EXERCISE INSTRUCTIONS » Pictures stay out of the answer, but every line of the material must be restated exactly.

=== Section Start ===

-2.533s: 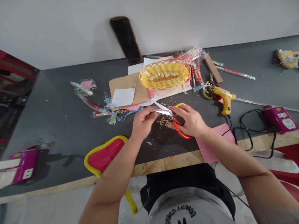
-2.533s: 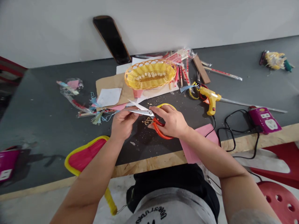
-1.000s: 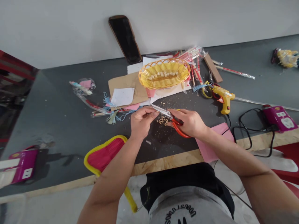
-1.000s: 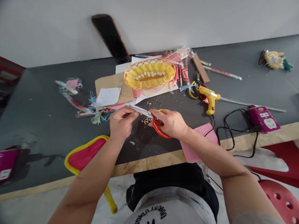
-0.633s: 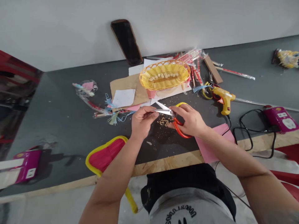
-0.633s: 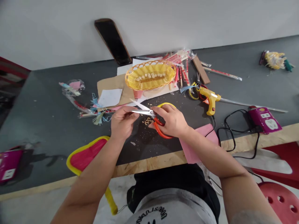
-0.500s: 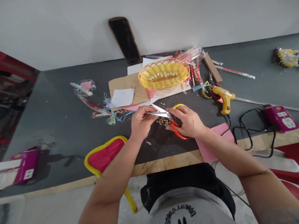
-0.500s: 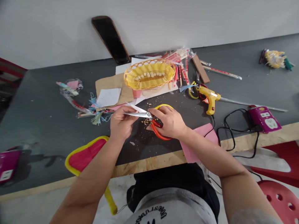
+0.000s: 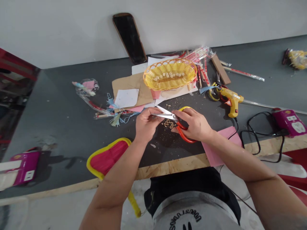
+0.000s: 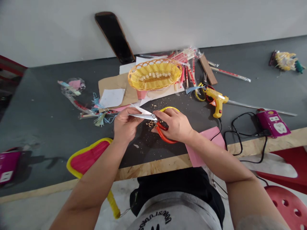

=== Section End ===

SOLUTION »
-2.533s: 
-2.533s: 
-1.000s: 
-1.000s: 
-0.633s: 
-0.633s: 
-0.500s: 
-0.500s: 
+0.000s: 
+0.000s: 

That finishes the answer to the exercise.